Wal-Mart, the world's largest retailer, said sales at U.S. stores open at least a year rose 1.7 percent, excluding gasoline sales. Analysts on average had forecast a 2.8 percent increase, excluding fuel.
Shares in the company fell nearly 7 percent in premarket trading, putting pressure on major U.S. index futures.
"Due to the difficult economy and severe winter weather in some regions, the holiday season was more challenging for retailers than expected," said Wal-Mart Vice Chairman Eduardo Castro-Wright.
The company said groceries and health-related products saw mid-single-digit percentage sales gains in December, while sales of clothing and jewelry were soft.

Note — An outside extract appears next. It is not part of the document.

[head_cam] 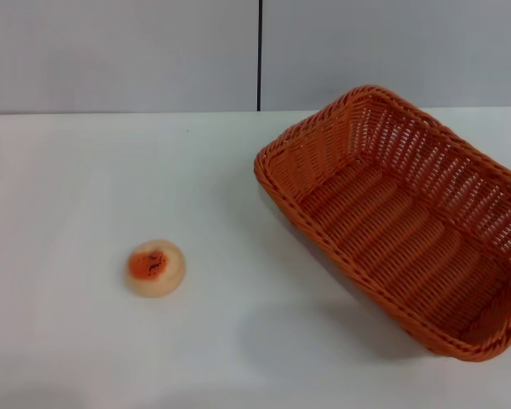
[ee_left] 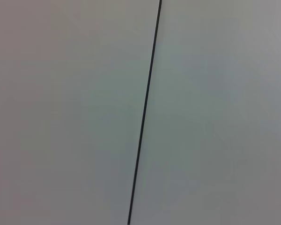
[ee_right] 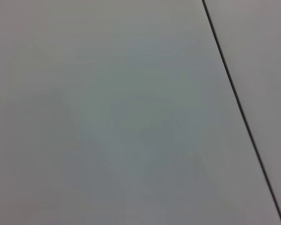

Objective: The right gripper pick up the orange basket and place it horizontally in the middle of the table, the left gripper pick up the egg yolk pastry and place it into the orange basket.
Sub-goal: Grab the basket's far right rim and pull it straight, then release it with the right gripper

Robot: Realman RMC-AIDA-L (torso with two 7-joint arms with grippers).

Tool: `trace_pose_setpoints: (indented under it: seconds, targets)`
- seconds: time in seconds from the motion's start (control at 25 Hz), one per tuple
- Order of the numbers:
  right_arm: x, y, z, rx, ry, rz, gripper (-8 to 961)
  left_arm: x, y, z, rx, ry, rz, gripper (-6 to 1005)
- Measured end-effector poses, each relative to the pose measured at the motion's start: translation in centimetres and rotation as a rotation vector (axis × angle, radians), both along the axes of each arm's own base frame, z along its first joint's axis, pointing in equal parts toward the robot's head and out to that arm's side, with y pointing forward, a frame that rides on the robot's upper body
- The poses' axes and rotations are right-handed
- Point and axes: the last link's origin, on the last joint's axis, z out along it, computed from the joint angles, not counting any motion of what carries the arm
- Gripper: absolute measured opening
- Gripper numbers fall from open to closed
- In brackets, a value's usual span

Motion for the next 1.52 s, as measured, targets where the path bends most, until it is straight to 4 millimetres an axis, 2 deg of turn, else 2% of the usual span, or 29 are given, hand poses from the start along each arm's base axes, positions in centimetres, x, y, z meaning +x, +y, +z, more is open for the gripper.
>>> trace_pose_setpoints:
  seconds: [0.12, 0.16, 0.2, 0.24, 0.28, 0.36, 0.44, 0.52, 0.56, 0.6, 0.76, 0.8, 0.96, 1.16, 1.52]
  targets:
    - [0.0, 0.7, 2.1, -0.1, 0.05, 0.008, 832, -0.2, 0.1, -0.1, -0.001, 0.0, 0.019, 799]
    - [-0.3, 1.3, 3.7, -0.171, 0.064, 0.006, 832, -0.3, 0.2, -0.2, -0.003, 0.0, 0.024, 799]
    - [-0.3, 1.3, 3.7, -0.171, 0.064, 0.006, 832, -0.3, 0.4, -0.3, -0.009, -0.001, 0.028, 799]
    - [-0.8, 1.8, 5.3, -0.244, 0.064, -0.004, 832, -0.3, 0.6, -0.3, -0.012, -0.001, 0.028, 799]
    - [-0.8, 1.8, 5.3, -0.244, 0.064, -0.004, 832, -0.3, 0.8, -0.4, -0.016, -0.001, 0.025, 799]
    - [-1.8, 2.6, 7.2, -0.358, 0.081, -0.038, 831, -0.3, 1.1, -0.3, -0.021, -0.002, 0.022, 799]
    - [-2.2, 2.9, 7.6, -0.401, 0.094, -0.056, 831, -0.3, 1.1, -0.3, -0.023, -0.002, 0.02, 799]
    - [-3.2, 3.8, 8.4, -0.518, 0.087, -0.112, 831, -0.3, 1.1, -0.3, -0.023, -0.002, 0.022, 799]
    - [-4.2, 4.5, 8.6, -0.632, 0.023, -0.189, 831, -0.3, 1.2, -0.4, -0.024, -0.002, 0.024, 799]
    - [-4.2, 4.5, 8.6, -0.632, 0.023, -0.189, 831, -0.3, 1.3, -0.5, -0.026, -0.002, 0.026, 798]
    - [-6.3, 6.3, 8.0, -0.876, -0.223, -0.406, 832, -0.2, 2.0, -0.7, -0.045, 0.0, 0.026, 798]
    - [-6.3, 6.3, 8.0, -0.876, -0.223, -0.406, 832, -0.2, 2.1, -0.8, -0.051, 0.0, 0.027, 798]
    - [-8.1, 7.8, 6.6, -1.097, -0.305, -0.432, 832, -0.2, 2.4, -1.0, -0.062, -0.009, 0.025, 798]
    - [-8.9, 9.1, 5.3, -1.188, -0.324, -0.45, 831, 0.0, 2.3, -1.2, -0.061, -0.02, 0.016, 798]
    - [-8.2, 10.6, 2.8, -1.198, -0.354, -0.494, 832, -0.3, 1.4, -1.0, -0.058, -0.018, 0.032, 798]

Wal-Mart now expects earnings of 91 cents to 94 cents a share from continuing operations for the fourth quarter that began on November 1, down from its November forecast of $1.03 to $1.07.
Retailers across the board offered deep discounts to try to move merchandise in the recession, a strategy that hammered profits in their fourth quarter, which generally includes January.
Several companies warned investors that their earnings would disappoint for the quarter that included the 2008 holiday shopping season.
Research firm Retail Metrics forecasts a 19.3 percent drop in retailers' fourth-quarter earnings, with that decline widening to 27.5 percent if Wal-Mart is excluded.
Clothing seller J Crew Group Inc now expects a loss of 24 cents to 29 cents a share for the quarter instead of the profit of 5 cents to 10 cents it previously forecast.
Limited Brands Inc, which saw December same-store sales fall a worse-than-expected 10 percent, said it expected a fourth-quarter profit of 55 cents to 70 cents a share, below the average analyst estimate of 88 cents compiled by Reuters Estimates.
"This holiday period was the most difficult in memory due to the overall macroeconomic situation," Zale CEO Neal Goldberg said in a news release. "This environment dictated a very aggressive promotional stance with a focus on cash flow and inventory levels."
Zale said same-store sales fell 22 percent in December and 19.5 percent for the entire November-December holiday period.
With consumers reeling from a recession, job uncertainty, tighter credit and falling stock portfolios, analysts see little reason for retail to rebound in the first half of 2009.